In these accelerometers, the mass (made of conductive material) constitutes one armature, while the other is realized on the fixed structure of the device, in the immediate vicinity of the mass. The mass is suspended on a relatively rigid elastic element (typically a diaphragm). A special circuit detects the capacitance of the resulting capacitor and generates an electrical signal proportional to the position of the mass. This type of accelerometer is manufactured using micro-electro-mechanical systems (MEMS) technology for typical applications such as airbags and mobile technological devices. Manufacturing technology with high-volume processes and therefore lower production costs.

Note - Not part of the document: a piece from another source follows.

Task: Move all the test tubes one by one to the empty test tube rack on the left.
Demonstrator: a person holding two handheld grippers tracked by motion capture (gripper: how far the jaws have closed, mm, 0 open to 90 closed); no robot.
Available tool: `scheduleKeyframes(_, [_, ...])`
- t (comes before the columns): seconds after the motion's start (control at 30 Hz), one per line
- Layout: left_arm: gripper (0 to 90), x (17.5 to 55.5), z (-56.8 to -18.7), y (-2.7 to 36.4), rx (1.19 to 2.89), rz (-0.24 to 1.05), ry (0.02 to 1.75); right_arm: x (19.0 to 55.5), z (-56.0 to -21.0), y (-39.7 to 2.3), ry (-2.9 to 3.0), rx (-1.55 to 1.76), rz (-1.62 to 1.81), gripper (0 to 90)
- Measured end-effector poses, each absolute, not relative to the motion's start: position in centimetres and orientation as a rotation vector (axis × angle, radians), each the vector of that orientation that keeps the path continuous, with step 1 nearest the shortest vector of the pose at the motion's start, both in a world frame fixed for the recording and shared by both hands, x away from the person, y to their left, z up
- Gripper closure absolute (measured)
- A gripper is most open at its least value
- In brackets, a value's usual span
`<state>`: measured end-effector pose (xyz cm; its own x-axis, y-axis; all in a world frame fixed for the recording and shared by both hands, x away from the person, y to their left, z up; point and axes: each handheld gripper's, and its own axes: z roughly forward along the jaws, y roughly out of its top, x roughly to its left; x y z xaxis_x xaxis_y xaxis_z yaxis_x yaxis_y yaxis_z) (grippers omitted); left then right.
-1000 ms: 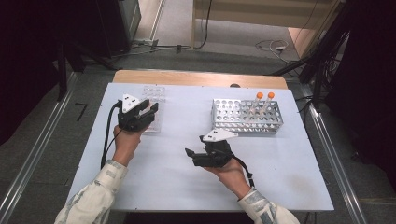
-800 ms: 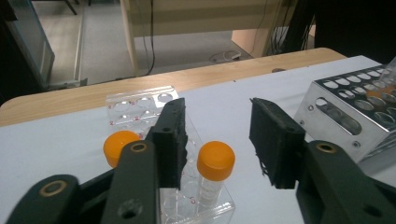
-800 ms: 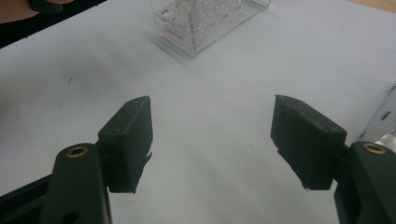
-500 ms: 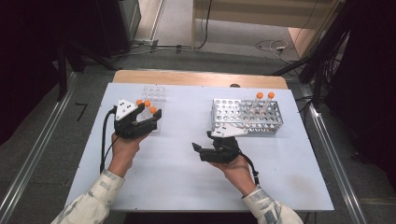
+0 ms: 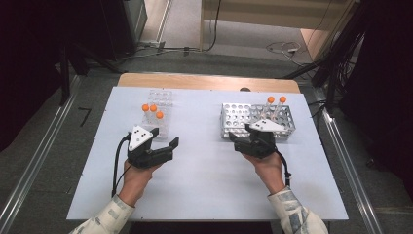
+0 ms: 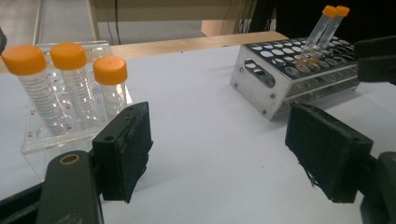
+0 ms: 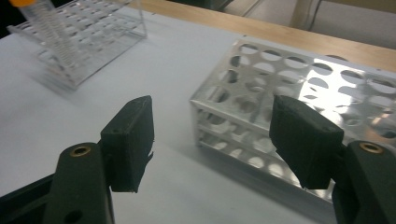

The capacitive accelerometers are low cost with a signal to noise ratio and less than optimal dynamic response. A common feature of all capacitive elements is the internal clock circuit. The frequency of this circuit is high (about 500 kHz) and is an integral part of the current detection circuit, which is always present in the output signal. The noise present is high frequency and generally outside the acceleration measurement range. Thanks to its built-in amplifier/IC, the 3 wires (or 4 wires for differential output) are the connection to a stable voltage source.
The bandwidth of the capacitive accelerometer is limited to a few hundred Hertz due to the gas damping that reacts to the element due to the damping effect. The structure of the capacitive sensing element favors the low acceleration measurement range. The maximum range is generally limited to less than 100 g. Apart from these limitations, modern capacitive accelerometers, especially high quality devices, offer excellent linearity and high stability of the output signal.
Capacitive accelerometers are better suited for monitoring applications. They are ideal for measuring low-frequency motion where the level g is also low, such as vibration measurements in civil engineering.